Exercise instructions: An exact reprint of the listing is required, with no pictures included.

Dataset extract:

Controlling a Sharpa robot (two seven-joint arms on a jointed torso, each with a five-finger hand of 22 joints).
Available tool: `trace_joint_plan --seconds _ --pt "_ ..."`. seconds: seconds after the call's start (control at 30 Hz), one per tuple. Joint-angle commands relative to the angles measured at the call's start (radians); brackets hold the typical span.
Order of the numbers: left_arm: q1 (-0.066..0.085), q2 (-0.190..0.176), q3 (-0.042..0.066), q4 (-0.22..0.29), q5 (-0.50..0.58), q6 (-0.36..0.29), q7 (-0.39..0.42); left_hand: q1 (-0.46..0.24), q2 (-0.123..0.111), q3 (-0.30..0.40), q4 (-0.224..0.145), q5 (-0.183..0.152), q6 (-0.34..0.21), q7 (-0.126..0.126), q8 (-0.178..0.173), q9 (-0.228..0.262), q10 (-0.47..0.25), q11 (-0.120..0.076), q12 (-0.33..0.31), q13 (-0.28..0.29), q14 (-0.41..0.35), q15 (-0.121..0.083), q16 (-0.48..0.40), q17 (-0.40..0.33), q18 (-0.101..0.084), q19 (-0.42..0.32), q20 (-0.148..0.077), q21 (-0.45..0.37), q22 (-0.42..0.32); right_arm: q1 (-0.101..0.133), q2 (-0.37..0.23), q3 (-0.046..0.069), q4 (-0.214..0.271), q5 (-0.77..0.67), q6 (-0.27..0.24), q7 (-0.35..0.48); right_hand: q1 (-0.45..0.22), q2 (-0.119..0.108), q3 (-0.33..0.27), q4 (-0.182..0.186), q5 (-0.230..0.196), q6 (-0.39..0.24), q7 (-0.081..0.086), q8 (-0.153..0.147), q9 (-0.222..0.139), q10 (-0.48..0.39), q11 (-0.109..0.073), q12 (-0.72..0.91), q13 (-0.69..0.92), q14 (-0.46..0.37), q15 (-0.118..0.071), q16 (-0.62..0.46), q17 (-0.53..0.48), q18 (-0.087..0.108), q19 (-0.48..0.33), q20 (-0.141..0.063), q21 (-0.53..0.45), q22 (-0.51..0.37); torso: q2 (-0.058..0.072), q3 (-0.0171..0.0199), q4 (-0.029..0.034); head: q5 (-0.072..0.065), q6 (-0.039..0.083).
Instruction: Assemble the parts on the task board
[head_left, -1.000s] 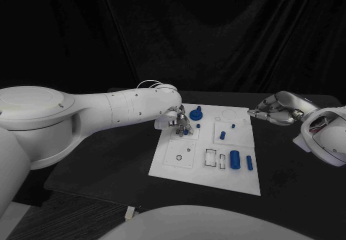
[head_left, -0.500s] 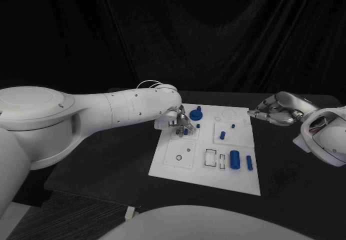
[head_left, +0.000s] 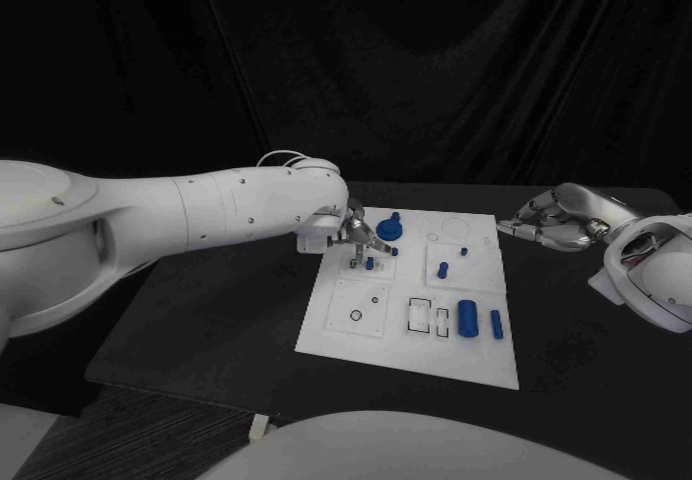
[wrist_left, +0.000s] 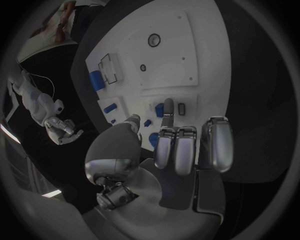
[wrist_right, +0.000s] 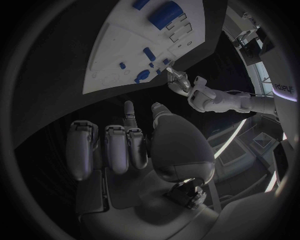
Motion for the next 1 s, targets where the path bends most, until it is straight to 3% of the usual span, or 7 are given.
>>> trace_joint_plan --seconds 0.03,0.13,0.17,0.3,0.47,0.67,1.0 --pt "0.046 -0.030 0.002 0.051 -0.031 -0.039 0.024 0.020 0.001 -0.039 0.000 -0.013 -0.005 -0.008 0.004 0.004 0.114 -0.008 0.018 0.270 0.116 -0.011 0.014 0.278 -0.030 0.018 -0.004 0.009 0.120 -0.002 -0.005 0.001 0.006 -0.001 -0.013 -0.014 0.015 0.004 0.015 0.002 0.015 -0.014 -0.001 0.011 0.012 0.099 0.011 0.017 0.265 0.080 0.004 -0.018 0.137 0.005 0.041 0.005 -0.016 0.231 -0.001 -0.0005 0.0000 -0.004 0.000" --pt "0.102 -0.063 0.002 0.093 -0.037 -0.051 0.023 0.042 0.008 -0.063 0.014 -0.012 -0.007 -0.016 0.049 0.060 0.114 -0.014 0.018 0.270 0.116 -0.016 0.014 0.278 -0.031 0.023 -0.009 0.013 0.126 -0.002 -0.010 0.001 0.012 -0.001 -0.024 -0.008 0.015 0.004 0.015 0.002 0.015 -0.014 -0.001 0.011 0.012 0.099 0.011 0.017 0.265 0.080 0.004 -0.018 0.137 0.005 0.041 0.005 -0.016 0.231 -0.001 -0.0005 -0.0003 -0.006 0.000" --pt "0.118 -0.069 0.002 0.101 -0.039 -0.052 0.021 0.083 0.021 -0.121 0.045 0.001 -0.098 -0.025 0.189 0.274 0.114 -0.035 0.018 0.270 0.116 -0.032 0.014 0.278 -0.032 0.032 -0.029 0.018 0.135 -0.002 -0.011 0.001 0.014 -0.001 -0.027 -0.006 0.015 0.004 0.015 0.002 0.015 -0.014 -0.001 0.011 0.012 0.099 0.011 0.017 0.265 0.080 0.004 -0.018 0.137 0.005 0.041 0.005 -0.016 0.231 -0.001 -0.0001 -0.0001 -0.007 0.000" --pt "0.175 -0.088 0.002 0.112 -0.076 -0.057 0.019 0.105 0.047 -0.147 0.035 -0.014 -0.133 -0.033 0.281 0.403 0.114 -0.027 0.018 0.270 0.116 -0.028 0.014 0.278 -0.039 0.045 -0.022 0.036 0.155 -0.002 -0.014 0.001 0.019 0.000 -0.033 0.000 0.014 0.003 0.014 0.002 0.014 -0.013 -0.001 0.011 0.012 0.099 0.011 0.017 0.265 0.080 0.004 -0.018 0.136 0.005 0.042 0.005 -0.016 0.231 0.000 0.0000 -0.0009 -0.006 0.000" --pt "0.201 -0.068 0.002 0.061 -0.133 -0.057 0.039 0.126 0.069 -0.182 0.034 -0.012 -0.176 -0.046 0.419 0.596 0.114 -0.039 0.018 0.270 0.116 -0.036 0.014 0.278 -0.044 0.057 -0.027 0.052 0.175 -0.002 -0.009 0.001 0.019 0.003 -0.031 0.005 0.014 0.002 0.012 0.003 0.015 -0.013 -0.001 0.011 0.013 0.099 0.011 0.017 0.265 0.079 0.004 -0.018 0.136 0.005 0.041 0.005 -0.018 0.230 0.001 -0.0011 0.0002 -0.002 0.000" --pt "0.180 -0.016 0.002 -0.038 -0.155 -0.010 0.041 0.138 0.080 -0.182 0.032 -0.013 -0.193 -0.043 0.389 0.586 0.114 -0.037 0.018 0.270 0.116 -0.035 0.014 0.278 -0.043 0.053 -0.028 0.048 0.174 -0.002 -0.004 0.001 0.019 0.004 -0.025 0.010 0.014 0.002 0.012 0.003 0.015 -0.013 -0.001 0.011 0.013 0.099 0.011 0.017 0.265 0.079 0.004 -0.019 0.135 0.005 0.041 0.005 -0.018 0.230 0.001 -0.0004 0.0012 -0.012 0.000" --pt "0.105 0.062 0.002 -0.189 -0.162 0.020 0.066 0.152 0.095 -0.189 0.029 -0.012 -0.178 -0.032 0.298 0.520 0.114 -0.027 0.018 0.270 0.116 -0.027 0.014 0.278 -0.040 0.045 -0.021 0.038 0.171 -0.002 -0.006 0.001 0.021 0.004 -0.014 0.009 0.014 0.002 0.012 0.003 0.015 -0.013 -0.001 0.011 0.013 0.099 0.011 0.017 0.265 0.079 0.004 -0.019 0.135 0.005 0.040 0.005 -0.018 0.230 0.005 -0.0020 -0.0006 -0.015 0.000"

The completed task:
Controlling a Sharpa robot (two seven-joint arms on a jointed torso, each with a five-finger hand of 22 joints).
Available tool: `trace_joint_plan --seconds _ --pt "_ ..."`. seconds: seconds after the call's start (control at 30 Hz), one per tuple. Joint-angle commands relative to the angles measured at the call's start (radians); brackets hold the typical span.
Order of the numbers: left_arm: q1 (-0.066..0.085), q2 (-0.190..0.176), q3 (-0.042..0.066), q4 (-0.22..0.29), q5 (-0.50..0.58), q6 (-0.36..0.29), q7 (-0.39..0.42); left_hand: q1 (-0.46..0.24), q2 (-0.123..0.111), q3 (-0.30..0.40), q4 (-0.224..0.145), q5 (-0.183..0.152), q6 (-0.34..0.21), q7 (-0.126..0.126), q8 (-0.178..0.173), q9 (-0.228..0.262), q10 (-0.47..0.25), q11 (-0.120..0.076), q12 (-0.33..0.31), q13 (-0.28..0.29), q14 (-0.41..0.35), q15 (-0.121..0.083), q16 (-0.48..0.40), q17 (-0.40..0.33), q18 (-0.101..0.084), q19 (-0.42..0.32), q20 (-0.148..0.077), q21 (-0.45..0.37), q22 (-0.42..0.32); right_arm: q1 (-0.101..0.133), q2 (-0.37..0.23), q3 (-0.046..0.069), q4 (-0.214..0.271), q5 (-0.77..0.67), q6 (-0.27..0.24), q7 (-0.35..0.48); right_hand: q1 (-0.45..0.22), q2 (-0.119..0.108), q3 (-0.33..0.27), q4 (-0.182..0.186), q5 (-0.230..0.196), q6 (-0.39..0.24), q7 (-0.081..0.086), q8 (-0.153..0.147), q9 (-0.222..0.139), q10 (-0.48..0.39), q11 (-0.109..0.073), q12 (-0.72..0.91), q13 (-0.69..0.92), q14 (-0.46..0.37), q15 (-0.118..0.071), q16 (-0.62..0.46), q17 (-0.53..0.48), q18 (-0.087..0.108), q19 (-0.48..0.33), q20 (-0.141..0.063), q21 (-0.53..0.45), q22 (-0.51..0.37); torso: q2 (-0.058..0.072), q3 (-0.0171..0.0199), q4 (-0.029..0.034); head: q5 (-0.072..0.065), q6 (-0.039..0.083).
Instruction: Assemble the parts on the task board
[head_left, -1.000s] 
[head_left, -0.500s] 
[head_left, +0.000s] 
[wrist_left, +0.000s] 
[wrist_right, +0.000s] 
Motion for the next 1 s, targets where the path bends most, until it is straight to 3% of the usual span, or 7 are given.
>>> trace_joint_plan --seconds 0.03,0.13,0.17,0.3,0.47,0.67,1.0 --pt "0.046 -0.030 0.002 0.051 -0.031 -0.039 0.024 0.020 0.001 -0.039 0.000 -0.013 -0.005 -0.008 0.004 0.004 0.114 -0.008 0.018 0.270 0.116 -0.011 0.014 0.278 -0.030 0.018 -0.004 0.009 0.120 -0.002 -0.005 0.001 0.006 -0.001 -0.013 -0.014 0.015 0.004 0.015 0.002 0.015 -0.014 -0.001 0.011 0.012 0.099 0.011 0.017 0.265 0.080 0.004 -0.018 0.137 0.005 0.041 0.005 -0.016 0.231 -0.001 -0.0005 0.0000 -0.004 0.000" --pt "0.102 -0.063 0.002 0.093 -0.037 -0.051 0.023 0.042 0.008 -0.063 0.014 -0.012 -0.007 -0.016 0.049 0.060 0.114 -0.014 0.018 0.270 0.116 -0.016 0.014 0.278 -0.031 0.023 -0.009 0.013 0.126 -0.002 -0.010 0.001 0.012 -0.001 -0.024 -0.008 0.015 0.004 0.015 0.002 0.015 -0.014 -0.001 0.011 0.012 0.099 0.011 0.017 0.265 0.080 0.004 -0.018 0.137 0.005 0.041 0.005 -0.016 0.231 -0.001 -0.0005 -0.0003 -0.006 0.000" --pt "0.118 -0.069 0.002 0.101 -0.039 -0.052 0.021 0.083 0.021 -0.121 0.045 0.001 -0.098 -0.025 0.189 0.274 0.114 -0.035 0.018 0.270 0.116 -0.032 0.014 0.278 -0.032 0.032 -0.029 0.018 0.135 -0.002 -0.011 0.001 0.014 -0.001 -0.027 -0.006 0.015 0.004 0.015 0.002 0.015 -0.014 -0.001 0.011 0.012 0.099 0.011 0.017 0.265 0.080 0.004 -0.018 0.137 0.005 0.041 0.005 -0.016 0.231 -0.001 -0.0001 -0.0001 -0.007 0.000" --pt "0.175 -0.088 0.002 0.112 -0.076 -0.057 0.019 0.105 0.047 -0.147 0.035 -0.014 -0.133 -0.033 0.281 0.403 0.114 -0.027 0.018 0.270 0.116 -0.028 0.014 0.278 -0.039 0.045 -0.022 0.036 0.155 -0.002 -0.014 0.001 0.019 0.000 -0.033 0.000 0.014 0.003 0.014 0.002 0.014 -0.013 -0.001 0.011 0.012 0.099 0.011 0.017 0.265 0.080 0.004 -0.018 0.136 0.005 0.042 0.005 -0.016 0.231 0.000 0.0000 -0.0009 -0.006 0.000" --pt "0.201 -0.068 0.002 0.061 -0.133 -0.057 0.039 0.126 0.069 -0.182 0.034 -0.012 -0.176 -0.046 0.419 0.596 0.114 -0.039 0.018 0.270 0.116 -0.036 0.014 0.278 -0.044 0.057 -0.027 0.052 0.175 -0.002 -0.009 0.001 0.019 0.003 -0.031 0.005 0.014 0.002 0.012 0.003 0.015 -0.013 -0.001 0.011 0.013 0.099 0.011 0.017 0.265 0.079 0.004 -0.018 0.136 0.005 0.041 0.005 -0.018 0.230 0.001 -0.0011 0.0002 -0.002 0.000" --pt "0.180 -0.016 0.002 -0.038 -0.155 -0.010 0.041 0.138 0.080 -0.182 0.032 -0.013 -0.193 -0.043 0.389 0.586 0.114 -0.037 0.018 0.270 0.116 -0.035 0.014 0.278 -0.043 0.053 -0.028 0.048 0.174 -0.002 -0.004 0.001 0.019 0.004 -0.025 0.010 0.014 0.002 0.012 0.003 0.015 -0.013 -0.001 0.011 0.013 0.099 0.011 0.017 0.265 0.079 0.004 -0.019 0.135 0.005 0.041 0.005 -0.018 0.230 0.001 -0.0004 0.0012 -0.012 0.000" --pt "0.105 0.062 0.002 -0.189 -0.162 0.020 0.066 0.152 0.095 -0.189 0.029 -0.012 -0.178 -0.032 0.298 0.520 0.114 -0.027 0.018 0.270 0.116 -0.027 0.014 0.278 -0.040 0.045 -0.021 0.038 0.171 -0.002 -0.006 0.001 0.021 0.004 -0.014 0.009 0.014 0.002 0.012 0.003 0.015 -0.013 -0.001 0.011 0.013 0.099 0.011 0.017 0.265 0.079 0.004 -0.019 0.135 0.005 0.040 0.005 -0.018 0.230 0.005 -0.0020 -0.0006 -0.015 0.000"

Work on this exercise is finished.